◆ WHAT IS BEING ASKED: Write out exactly the line containing "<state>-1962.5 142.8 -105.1" along with each line that follows it in the records below, and no others.

*****

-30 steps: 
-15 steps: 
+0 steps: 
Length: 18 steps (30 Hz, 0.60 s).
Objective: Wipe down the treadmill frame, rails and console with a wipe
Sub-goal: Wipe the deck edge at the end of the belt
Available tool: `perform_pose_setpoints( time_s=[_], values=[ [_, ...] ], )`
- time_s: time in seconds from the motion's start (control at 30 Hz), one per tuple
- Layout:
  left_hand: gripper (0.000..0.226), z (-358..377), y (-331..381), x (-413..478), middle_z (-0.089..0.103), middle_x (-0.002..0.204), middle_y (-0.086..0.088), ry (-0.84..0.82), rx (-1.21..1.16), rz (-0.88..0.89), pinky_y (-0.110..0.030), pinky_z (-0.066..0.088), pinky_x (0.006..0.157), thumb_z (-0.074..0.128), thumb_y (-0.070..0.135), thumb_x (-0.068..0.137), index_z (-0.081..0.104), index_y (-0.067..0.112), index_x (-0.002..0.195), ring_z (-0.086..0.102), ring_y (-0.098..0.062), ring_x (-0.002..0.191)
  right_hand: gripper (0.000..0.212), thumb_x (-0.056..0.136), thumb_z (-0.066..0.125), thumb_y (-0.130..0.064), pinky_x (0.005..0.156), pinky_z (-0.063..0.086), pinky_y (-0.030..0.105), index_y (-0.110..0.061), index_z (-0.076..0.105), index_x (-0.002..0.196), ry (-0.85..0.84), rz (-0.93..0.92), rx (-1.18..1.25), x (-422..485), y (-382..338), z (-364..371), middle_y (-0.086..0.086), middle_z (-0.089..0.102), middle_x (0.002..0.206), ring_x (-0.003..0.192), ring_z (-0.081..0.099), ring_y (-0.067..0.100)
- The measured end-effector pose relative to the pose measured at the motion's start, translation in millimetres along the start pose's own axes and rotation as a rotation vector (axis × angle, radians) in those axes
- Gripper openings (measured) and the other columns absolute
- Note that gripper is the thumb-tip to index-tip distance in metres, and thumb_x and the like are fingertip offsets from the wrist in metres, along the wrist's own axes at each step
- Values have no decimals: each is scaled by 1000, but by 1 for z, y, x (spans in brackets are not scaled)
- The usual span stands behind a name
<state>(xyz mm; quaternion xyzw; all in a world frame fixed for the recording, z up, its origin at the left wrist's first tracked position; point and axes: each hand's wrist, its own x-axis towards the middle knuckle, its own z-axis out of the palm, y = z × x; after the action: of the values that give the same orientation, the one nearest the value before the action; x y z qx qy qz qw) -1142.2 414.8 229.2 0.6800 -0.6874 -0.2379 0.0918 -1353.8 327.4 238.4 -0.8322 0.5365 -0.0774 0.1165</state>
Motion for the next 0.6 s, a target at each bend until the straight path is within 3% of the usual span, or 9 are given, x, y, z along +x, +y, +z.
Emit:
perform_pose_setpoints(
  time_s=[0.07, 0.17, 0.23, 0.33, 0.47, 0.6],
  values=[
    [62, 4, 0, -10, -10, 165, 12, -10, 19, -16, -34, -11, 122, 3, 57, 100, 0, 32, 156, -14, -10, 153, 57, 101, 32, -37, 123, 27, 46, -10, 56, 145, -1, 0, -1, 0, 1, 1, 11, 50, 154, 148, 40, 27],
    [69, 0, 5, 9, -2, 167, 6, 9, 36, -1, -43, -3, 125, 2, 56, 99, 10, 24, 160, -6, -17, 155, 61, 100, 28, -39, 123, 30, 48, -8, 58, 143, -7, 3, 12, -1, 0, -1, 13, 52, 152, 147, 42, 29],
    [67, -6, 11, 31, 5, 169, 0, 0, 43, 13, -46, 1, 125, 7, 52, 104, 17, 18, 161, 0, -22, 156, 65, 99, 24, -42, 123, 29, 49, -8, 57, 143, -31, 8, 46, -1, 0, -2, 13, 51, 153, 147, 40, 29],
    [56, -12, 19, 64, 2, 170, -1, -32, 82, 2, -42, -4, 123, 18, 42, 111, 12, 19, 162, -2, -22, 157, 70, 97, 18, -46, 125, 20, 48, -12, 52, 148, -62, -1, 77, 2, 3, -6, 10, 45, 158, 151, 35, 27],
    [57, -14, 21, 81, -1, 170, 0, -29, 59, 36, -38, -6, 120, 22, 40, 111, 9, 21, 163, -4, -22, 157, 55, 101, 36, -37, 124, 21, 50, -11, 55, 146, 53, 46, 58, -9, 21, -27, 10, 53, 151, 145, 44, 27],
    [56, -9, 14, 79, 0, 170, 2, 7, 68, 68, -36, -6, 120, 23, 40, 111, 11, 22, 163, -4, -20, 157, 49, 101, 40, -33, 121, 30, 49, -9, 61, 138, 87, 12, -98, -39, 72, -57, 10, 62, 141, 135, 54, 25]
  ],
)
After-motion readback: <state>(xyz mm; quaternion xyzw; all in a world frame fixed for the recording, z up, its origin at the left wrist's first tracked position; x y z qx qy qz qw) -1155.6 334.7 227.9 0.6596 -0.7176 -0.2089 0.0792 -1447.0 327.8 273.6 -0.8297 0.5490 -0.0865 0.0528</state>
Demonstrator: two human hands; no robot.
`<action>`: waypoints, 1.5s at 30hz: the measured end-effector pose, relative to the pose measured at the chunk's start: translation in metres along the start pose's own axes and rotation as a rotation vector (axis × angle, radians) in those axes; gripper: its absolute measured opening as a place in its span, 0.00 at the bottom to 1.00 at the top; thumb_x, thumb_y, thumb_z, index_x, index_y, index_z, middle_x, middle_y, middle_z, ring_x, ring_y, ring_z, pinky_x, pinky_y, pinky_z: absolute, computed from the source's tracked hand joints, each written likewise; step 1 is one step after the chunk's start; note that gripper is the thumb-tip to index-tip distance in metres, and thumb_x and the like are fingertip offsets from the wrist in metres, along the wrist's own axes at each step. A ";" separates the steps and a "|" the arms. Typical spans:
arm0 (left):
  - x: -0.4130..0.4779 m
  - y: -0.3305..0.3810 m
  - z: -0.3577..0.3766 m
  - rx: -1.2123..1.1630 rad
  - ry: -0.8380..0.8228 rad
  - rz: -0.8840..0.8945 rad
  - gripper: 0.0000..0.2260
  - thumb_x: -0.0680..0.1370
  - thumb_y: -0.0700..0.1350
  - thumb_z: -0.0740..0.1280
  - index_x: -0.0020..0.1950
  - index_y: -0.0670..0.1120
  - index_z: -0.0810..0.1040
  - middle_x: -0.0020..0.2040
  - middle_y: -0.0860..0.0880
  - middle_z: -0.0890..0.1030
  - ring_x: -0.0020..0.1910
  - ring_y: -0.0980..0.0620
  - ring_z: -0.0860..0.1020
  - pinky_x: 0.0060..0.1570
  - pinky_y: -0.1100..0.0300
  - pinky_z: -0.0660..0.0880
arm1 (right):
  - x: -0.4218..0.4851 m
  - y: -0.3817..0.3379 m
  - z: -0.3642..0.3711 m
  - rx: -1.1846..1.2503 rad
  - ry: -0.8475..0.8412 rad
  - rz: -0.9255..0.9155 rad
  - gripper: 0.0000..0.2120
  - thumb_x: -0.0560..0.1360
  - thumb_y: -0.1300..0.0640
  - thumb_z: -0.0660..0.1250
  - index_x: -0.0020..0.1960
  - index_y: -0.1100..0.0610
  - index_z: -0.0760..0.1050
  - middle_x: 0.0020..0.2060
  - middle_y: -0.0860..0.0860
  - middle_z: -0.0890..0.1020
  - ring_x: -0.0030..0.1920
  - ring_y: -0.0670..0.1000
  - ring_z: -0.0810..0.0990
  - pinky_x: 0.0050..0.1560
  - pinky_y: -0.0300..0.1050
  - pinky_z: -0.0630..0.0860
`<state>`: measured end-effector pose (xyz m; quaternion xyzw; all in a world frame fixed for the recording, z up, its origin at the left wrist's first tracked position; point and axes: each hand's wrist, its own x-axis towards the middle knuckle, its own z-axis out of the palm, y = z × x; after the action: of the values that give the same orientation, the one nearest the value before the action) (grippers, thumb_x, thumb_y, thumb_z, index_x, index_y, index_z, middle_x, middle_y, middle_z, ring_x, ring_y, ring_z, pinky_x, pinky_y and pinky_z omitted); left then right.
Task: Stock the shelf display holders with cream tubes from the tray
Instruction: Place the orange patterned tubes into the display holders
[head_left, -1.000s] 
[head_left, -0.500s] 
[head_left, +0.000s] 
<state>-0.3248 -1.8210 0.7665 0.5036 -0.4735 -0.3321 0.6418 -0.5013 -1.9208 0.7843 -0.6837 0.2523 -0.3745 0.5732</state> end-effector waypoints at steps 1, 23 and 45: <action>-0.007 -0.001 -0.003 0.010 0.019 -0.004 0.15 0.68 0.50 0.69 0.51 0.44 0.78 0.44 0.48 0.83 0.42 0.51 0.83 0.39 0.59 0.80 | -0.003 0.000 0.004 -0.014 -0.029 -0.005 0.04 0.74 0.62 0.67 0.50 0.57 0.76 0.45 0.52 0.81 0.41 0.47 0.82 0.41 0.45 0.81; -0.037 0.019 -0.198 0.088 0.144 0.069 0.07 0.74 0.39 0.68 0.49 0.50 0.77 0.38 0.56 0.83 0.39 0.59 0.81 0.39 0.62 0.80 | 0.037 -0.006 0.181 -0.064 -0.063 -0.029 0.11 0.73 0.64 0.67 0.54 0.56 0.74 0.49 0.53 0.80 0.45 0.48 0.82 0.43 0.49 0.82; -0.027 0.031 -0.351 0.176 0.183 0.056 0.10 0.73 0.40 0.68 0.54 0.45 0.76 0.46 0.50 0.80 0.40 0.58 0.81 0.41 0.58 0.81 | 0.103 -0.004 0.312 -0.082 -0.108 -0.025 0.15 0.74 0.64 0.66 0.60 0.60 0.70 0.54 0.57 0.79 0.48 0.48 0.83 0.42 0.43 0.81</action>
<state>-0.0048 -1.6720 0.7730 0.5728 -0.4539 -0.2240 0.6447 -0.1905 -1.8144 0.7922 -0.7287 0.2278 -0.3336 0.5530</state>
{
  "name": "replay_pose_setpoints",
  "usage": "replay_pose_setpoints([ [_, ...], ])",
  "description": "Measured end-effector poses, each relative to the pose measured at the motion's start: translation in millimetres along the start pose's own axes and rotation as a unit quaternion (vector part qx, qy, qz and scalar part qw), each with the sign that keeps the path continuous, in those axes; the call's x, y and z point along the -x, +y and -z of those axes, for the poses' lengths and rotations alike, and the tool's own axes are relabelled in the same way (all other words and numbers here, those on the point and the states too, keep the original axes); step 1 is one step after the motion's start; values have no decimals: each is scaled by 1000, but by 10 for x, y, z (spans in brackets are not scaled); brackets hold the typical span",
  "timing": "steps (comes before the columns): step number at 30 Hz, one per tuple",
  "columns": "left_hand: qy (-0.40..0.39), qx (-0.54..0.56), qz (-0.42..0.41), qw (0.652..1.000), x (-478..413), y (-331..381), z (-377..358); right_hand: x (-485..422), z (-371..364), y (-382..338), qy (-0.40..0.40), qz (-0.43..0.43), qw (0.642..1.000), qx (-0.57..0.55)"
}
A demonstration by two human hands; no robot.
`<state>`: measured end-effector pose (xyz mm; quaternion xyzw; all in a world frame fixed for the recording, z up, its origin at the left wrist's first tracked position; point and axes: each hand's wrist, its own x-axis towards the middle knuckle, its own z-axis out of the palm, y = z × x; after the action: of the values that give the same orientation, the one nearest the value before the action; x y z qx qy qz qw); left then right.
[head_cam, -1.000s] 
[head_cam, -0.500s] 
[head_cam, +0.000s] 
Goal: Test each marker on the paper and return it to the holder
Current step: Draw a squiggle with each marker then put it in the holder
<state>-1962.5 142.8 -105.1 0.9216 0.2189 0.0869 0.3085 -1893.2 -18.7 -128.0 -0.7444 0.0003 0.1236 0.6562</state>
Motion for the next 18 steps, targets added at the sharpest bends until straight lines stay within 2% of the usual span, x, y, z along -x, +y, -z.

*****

◆ RESPONSE AREA:
<state>-1962.5 142.8 -105.1 0.9216 0.2189 0.0869 0.3085 -1893.2 -18.7 -128.0 -0.7444 0.0003 0.1236 0.6562</state>
Motion for the next 18 steps, targets added at the sharpest bends until straight lines stay within 2% of the usual span, x, y, z along -x, +y, -z.

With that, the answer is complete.